Roche's account of the NPEA is a tour de force, providing an immense amount of both historical content and analysis. [...] By demonstrating how the NPEA were connected to all features of life in Nazi Germany, Roche has succeeded in telling a history of Nazi Germany through the lens of one of its most significant, but largely forgotten, pedagogical experiments.
The sheer scale of this undertaking and breadth of sources used to accomplish it are impressive, and the author's deft writing is accessible to field experts and amateurs alike. Her integration of oral history is particularly noteworthy, offering a personal touch to her subject often missing in archive centric accounts.
Notă biografică
Helen Roche is Assistant Professor in Modern European Cultural History at Durham University, having previously held research fellowships at Cambridge and UCL. She has published extensively on nineteenth- and twentieth-century German history, including the history of education, National Socialism, and classical reception studies.
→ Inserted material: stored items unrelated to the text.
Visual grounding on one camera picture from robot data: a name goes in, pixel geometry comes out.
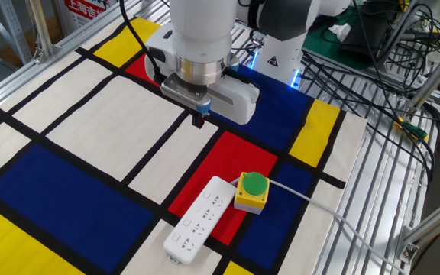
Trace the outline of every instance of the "blue rectangle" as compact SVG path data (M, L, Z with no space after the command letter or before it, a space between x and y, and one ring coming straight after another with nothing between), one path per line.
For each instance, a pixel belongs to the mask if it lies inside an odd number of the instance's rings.
M40 145L0 178L0 199L108 273L152 218Z
M285 163L275 180L305 194L312 181L312 175ZM262 213L256 215L249 225L237 249L238 253L270 270L301 203L302 198L271 185L266 205Z
M249 76L260 87L261 95L252 119L246 125L238 125L218 114L212 114L259 141L284 150L303 119L307 103L313 99L245 66L240 66L238 72Z

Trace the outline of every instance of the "power outlet socket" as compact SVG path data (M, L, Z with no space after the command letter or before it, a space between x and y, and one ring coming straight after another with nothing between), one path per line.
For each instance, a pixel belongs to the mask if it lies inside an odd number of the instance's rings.
M191 264L233 200L235 191L235 186L212 177L164 242L173 263Z

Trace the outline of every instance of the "yellow rectangle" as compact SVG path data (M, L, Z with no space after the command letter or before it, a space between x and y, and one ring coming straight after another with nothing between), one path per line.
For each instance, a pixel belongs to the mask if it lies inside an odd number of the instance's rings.
M238 264L234 262L228 263L227 269L223 273L223 275L253 275L251 272L245 270L240 267Z
M160 25L143 18L132 20L131 25L144 43L160 28ZM125 26L119 35L106 42L94 54L117 67L121 67L141 49L141 45L135 40L128 27Z
M305 126L291 147L290 155L311 167L317 167L341 110L315 100L306 117Z
M83 274L0 215L0 274Z

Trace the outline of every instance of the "red sign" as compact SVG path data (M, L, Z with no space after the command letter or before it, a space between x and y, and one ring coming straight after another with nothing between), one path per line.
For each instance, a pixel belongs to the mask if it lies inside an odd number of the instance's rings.
M64 4L71 12L88 19L93 19L105 11L104 8L91 4L86 0L64 0Z

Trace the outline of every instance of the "red square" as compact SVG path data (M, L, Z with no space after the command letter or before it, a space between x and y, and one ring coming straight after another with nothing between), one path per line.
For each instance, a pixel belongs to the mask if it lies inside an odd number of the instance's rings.
M142 54L135 62L133 62L126 70L126 73L130 73L133 76L138 77L139 79L147 80L150 83L153 83L155 86L159 87L160 85L155 83L152 79L149 78L147 73L145 72L145 54Z
M258 172L268 176L276 160L276 156L225 132L183 187L169 211L183 217L213 176L227 182L237 179L242 172ZM234 209L231 204L213 228L212 237L229 245L245 215L246 212Z

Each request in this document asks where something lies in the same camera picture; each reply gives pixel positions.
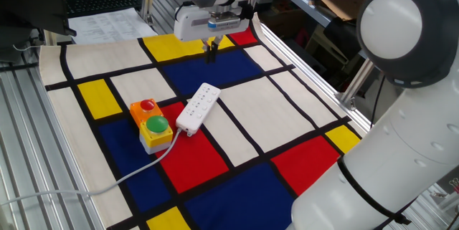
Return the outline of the white Franka Hand gripper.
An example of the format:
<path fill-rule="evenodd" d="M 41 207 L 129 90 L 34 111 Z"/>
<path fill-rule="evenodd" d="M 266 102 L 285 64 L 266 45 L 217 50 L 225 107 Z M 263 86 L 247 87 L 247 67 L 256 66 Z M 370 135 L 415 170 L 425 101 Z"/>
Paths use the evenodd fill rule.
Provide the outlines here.
<path fill-rule="evenodd" d="M 222 38 L 224 35 L 245 31 L 250 24 L 249 19 L 241 19 L 231 11 L 212 13 L 198 6 L 181 6 L 175 11 L 174 34 L 182 42 L 202 39 L 206 57 L 205 63 L 215 62 L 219 44 L 210 38 Z"/>

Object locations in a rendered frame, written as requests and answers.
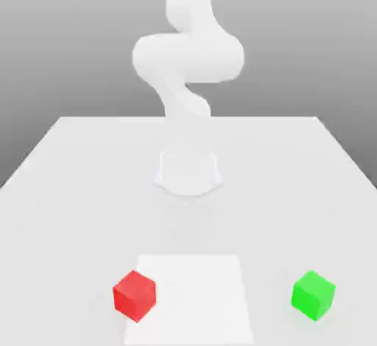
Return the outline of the small red cube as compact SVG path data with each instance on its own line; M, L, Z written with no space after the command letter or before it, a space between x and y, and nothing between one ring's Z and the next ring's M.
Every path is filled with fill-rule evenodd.
M136 270L131 270L113 287L115 309L139 322L156 304L156 283Z

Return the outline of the small green cube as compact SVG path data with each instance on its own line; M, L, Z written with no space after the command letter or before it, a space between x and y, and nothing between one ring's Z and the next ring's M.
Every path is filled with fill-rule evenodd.
M330 309L335 291L334 283L309 270L295 282L291 304L309 319L317 321Z

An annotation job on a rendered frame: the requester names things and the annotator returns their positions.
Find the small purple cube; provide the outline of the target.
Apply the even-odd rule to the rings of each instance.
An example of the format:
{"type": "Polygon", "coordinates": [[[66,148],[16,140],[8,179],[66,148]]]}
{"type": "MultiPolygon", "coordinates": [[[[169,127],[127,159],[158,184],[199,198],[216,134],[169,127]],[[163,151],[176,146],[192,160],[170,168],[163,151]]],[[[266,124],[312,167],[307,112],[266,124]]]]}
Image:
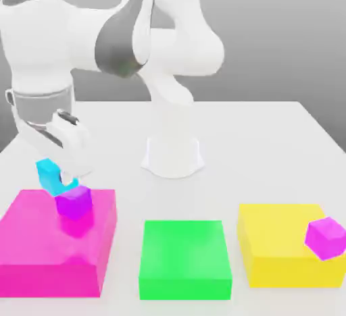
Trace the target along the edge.
{"type": "Polygon", "coordinates": [[[341,256],[346,250],[346,229],[331,217],[311,221],[305,245],[321,260],[341,256]]]}
{"type": "Polygon", "coordinates": [[[91,189],[79,185],[55,197],[57,212],[69,219],[80,219],[93,206],[91,189]]]}

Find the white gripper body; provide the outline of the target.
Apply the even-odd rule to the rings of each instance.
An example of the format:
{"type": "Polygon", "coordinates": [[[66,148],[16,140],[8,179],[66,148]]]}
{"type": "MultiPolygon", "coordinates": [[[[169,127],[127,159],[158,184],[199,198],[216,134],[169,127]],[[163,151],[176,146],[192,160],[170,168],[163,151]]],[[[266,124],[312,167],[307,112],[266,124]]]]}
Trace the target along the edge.
{"type": "Polygon", "coordinates": [[[82,178],[92,172],[93,145],[82,124],[74,126],[49,122],[45,126],[37,126],[19,121],[18,132],[20,138],[33,146],[41,157],[57,164],[63,174],[82,178]]]}

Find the small cyan cube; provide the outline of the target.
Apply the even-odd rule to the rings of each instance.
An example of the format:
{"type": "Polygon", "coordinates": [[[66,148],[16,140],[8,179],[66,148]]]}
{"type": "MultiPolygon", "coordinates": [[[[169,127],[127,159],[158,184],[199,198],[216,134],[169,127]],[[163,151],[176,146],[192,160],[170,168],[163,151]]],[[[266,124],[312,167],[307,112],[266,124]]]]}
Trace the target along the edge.
{"type": "Polygon", "coordinates": [[[74,178],[68,185],[64,185],[60,180],[60,168],[50,159],[37,161],[36,169],[42,188],[52,196],[58,196],[79,185],[76,178],[74,178]]]}

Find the large pink box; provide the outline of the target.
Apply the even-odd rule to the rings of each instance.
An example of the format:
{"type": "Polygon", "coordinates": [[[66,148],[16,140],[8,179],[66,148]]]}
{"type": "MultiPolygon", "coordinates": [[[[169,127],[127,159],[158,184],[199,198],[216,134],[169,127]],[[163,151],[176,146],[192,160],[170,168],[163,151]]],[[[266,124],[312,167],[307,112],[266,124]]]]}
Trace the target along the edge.
{"type": "Polygon", "coordinates": [[[91,191],[78,220],[44,190],[21,190],[0,219],[0,298],[99,298],[116,229],[116,193],[91,191]]]}

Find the large yellow box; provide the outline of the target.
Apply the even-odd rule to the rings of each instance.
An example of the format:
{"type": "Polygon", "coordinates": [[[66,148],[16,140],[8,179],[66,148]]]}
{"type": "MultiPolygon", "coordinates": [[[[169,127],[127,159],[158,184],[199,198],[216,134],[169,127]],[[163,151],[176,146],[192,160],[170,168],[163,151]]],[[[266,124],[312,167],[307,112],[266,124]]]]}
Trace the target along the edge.
{"type": "Polygon", "coordinates": [[[305,245],[317,204],[241,204],[237,237],[251,288],[339,288],[346,255],[322,261],[305,245]]]}

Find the large green box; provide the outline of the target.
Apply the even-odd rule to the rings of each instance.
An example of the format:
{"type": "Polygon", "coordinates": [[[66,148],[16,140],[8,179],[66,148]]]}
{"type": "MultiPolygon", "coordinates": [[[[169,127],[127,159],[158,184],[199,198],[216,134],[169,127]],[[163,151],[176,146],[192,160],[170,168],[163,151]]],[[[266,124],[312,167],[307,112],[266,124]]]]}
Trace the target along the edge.
{"type": "Polygon", "coordinates": [[[232,272],[220,220],[147,220],[141,300],[229,300],[232,272]]]}

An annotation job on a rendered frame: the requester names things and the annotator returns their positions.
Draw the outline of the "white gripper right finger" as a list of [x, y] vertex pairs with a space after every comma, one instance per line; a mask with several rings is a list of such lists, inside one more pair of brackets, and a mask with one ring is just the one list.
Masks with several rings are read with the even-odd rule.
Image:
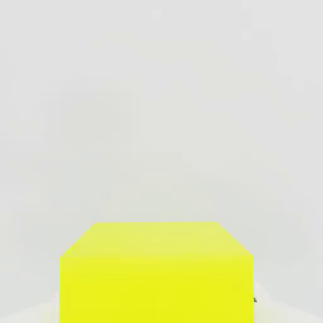
[[254, 297], [254, 323], [315, 323], [314, 315], [273, 300], [259, 283]]

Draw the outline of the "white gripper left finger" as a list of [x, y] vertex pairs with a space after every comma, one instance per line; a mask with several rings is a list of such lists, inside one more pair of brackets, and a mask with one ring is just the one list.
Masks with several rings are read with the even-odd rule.
[[6, 316], [4, 323], [59, 323], [59, 294], [48, 302]]

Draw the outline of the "small yellow cube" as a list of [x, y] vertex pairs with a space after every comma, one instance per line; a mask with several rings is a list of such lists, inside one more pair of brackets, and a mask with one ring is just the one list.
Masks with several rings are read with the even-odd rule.
[[253, 256], [215, 222], [95, 223], [60, 256], [59, 323], [254, 323]]

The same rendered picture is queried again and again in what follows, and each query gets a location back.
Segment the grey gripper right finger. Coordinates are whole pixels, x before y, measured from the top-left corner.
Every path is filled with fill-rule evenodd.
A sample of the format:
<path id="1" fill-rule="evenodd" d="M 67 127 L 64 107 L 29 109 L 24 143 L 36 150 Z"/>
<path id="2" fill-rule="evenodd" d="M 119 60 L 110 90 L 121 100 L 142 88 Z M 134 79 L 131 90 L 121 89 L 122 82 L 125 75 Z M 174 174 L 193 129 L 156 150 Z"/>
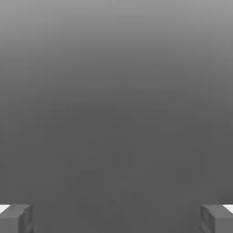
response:
<path id="1" fill-rule="evenodd" d="M 202 233 L 233 233 L 233 204 L 201 205 Z"/>

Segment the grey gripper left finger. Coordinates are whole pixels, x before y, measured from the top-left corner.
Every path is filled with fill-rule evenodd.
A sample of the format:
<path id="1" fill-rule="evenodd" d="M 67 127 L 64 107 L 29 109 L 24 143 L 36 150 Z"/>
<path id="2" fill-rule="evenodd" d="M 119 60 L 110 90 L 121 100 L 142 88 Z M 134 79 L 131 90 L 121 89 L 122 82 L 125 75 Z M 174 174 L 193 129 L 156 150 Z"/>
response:
<path id="1" fill-rule="evenodd" d="M 34 233 L 33 205 L 0 204 L 0 233 Z"/>

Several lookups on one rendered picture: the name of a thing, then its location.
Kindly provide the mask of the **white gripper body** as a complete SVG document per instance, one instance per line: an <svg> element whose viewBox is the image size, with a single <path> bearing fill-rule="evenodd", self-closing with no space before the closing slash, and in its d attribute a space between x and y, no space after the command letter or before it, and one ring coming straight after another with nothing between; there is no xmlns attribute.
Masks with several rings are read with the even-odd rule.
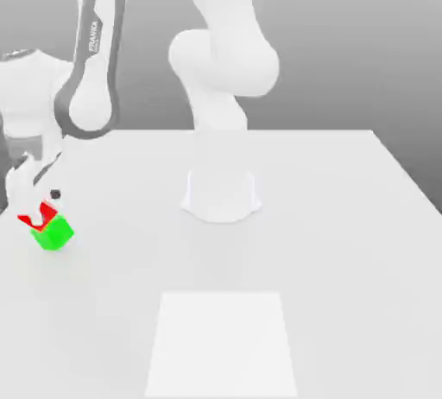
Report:
<svg viewBox="0 0 442 399"><path fill-rule="evenodd" d="M41 214L42 202L61 202L60 158L61 152L38 161L25 151L9 170L5 178L7 201L17 215Z"/></svg>

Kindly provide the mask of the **small red cube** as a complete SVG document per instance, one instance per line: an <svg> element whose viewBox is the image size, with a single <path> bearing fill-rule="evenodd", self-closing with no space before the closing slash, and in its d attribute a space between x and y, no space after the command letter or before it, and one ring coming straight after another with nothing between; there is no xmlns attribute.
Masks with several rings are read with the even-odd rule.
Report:
<svg viewBox="0 0 442 399"><path fill-rule="evenodd" d="M32 222L28 215L18 215L17 218L21 220L25 225L28 225L35 231L43 231L51 220L58 214L56 208L49 202L43 200L40 204L41 223L36 225Z"/></svg>

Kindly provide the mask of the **small green cube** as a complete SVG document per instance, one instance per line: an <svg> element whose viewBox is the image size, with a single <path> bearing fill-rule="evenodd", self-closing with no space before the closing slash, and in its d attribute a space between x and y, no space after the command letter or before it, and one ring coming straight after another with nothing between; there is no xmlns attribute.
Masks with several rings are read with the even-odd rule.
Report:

Key publications include Sparta's German Children (2013), Brill's Companion to the Classics, Fascist Italy and Nazi Germany (ed., 2018), and Surviving "Stunde Null": Narrating the Fate of Nazi Elite-school Pupils during the Collapse of the Third Reich, which was awarded German History journal's 'Best Article Prize' in 2015. Recently, she co-founded 'Claiming the Classical', a global research network which maps twenty-first-century political appropriations of the ancient world. She is currently researching the history of everyday life under fascism in interwar Europe.